● **Brief**
Each line below needs to be printed again exactly.

● **Information shown**
***

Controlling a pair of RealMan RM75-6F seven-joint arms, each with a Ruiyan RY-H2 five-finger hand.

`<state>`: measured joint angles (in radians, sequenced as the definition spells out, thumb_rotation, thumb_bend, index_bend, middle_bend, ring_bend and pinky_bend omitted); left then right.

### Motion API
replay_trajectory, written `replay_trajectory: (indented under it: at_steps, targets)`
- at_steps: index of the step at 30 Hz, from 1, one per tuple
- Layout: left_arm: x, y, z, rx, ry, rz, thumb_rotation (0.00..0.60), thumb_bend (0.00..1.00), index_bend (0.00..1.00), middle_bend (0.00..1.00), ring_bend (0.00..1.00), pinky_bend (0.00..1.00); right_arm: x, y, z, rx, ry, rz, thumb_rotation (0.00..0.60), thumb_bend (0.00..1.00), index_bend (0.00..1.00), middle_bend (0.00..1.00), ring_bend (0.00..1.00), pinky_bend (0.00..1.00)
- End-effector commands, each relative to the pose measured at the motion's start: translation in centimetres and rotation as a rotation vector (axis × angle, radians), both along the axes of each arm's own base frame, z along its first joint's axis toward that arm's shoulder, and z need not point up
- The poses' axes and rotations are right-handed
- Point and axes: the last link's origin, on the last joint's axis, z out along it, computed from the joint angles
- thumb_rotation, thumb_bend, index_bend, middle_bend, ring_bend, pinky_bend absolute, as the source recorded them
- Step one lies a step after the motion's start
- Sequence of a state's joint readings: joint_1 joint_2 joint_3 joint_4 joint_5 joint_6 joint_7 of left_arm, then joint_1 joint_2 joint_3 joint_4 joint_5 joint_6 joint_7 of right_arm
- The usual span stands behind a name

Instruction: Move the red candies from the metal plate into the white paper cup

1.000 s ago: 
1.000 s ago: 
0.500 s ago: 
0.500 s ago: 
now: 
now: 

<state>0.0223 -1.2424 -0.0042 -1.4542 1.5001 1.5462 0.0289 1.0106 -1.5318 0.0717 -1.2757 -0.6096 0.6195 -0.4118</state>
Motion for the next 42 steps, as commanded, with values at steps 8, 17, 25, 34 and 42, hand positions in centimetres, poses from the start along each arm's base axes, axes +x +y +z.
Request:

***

● **Answer for the task**
Controlling a pair of RealMan RM75-6F seven-joint arms, each with a Ruiyan RY-H2 five-finger hand.

`<state>`: measured joint angles (in radians, sequenced as the definition spells out, thumb_rotation, thumb_bend, index_bend, middle_bend, ring_bend and pinky_bend omitted); left then right.

### Motion API
replay_trajectory, written `replay_trajectory: (indented under it: at_steps, targets)`
- at_steps: index of the step at 30 Hz, from 1, one per tuple
- Layout: left_arm: x, y, z, rx, ry, rz, thumb_rotation (0.00..0.60), thumb_bend (0.00..1.00), index_bend (0.00..1.00), middle_bend (0.00..1.00), ring_bend (0.00..1.00), pinky_bend (0.00..1.00); right_arm: x, y, z, rx, ry, rz, thumb_rotation (0.00..0.60), thumb_bend (0.00..1.00), index_bend (0.00..1.00), middle_bend (0.00..1.00), ring_bend (0.00..1.00), pinky_bend (0.00..1.00)
- End-effector commands, each relative to the pose measured at the motion's start: translation in centimetres and rotation as a rotation vector (axis × angle, radians), both along the axes of each arm's own base frame, z along its first joint's axis toward that arm's shoulder, and z need not point up
- The poses' axes and rotations are right-handed
- Point and axes: the last link's origin, on the last joint's axis, z out along it, computed from the joint angles
- thumb_rotation, thumb_bend, index_bend, middle_bend, ring_bend, pinky_bend absolute, as the source recorded them
- Step one lies a step after the motion's start
- Sequence of a state's joint readings: joint_1 joint_2 joint_3 joint_4 joint_5 joint_6 joint_7 of left_arm, then joint_1 joint_2 joint_3 joint_4 joint_5 joint_6 joint_7 of right_arm
- The usual span stands behind a name

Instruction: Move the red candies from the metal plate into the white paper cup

1.000 s ago: 
1.000 s ago: 
0.500 s ago: 
0.500 s ago: 
now: 
now: 

<state>0.0223 -1.2424 -0.0042 -1.4542 1.5001 1.5462 0.0289 1.0106 -1.5318 0.0717 -1.2757 -0.6096 0.6195 -0.4118</state>
Motion for the next 42 steps, as commanded, with values at steps 8, 17, 25, 34 and 42, hand positions in centimetres, poses from the start along each arm's base axes, axes +x +y +z.
Request:

The answer is finished.